Encryption between Zabbix components
With encryption support it is possible to secure communications between separate Zabbix components (such as Zabbix server, proxies, agents and command-line utilities) using Transport Layer Security (TLS) protocol v.1.2. Certificate-based and pre-shared key-based encryption is supported. Encryption is optional and configurable for individual components.
Zabbix has a flexible user permission schema, which can be efficiently used to manage user permissions within one Zabbix installation or in a distributed environment.
Zabbix supports several types of users. User types are used to define access to administrative functions and to specify default permissions.

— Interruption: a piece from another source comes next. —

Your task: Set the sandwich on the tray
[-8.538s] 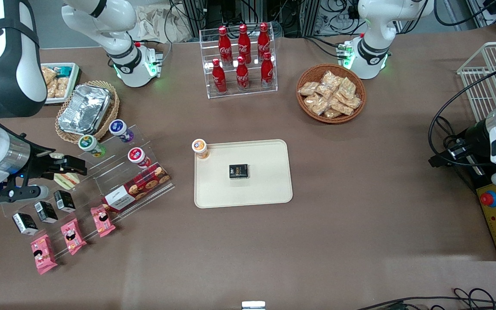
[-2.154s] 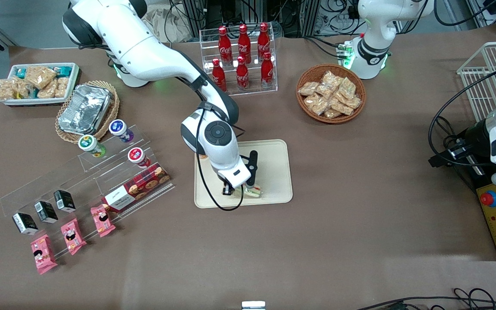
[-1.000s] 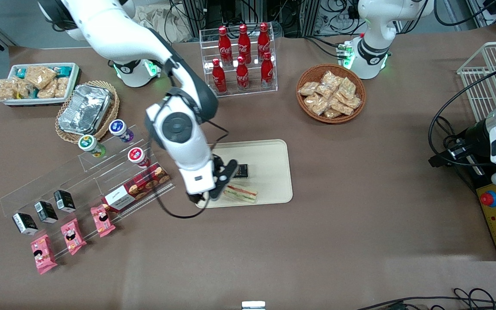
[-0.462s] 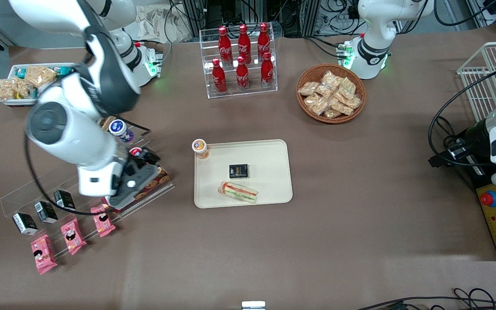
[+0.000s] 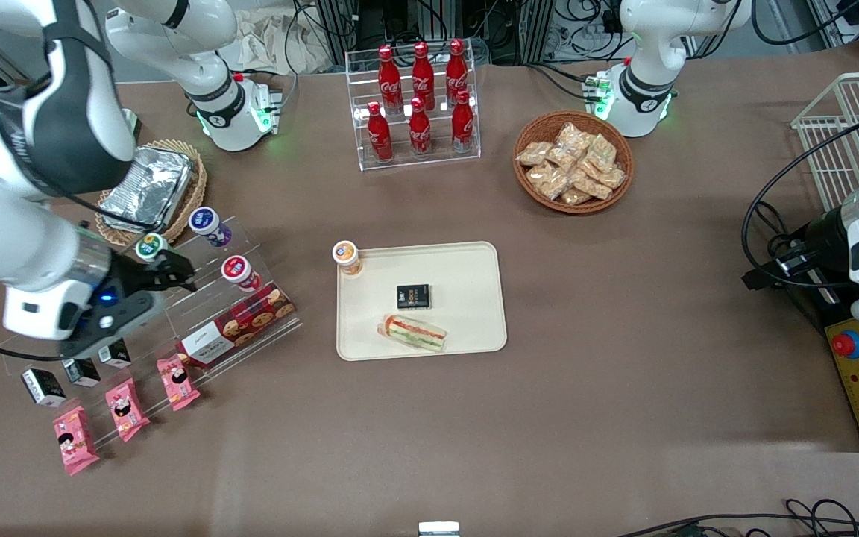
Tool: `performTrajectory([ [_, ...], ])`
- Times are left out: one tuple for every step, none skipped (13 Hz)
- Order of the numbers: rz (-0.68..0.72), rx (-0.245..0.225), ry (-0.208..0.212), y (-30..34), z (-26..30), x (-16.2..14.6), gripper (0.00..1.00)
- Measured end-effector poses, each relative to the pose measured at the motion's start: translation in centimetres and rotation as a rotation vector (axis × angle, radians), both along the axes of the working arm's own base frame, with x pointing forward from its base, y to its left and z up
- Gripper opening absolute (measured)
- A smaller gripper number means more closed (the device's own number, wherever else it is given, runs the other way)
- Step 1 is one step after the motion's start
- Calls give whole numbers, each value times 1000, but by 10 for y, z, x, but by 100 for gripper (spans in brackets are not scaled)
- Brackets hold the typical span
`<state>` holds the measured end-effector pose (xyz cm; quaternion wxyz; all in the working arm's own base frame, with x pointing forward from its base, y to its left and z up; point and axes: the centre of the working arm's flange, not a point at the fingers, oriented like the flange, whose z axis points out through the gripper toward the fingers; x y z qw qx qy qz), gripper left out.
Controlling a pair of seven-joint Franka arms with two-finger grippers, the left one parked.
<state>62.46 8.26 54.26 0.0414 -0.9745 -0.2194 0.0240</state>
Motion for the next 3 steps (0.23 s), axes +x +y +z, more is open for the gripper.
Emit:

|Zabbix User||The user has access to Monitoring menu. The user has no access to any resources by default. Permissions to host groups must be explicitly assigned.|
|Zabbix Admin||The user has access to Monitoring and Configuration. The user has no access to any host groups by default. Permissions to host groups must be explicitly given.|
|Zabbix Super Admin||The user has access to everything: Monitoring, Configuration and Administration. The user has a read-write access to all host groups. Permissions cannot be revoked by denying access to specific host groups.|
Granting access to hosts
Permissions are granted to user groups on a host group level. Thus access to a host depends on what kind of permissions the user group has for the host group the host belongs to.
There are three kinds of permissions to access hosts or host groups:
- Read-write – a read-write access
- Read-only – a read-only access
- Deny – access denied
A screenshot below gives an overall idea of how easy it is to assign user permissions for hosts or host groups.
Permissions are granted by adding a host group to the respective access level (RW/RO/denied).